• [Input data]
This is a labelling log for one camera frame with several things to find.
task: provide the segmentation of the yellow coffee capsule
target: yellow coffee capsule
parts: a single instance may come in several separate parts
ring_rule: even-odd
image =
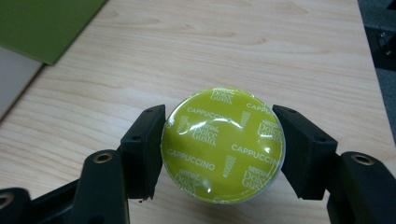
[[[163,129],[163,164],[177,185],[208,203],[241,203],[266,190],[285,158],[276,114],[250,93],[198,92]]]

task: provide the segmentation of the table surface
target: table surface
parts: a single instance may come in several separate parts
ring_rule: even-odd
[[[0,123],[0,189],[32,198],[77,179],[116,148],[142,110],[166,114],[200,90],[235,87],[293,108],[396,174],[396,150],[355,0],[111,0]],[[196,201],[163,169],[134,223],[329,223],[285,176],[235,205]]]

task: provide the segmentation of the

• [How to complete this task] Exact repetition of the data is needed, with no images retained.

• [Your solution]
This is a labelling log for one camera frame with several things to find.
task: provide the segmentation of the yellow coffee capsule
target: yellow coffee capsule
parts: a single instance may come in several separate parts
ring_rule: even-odd
image =
[[[163,129],[163,164],[177,185],[208,203],[241,203],[266,190],[285,158],[276,114],[250,93],[198,92]]]

task: provide the segmentation of the table surface
target: table surface
parts: a single instance may come in several separate parts
ring_rule: even-odd
[[[0,123],[0,189],[32,198],[77,179],[116,148],[142,110],[166,114],[200,90],[235,87],[293,108],[396,174],[396,150],[355,0],[111,0]],[[196,201],[163,169],[134,223],[329,223],[285,176],[235,205]]]

task: provide the segmentation of the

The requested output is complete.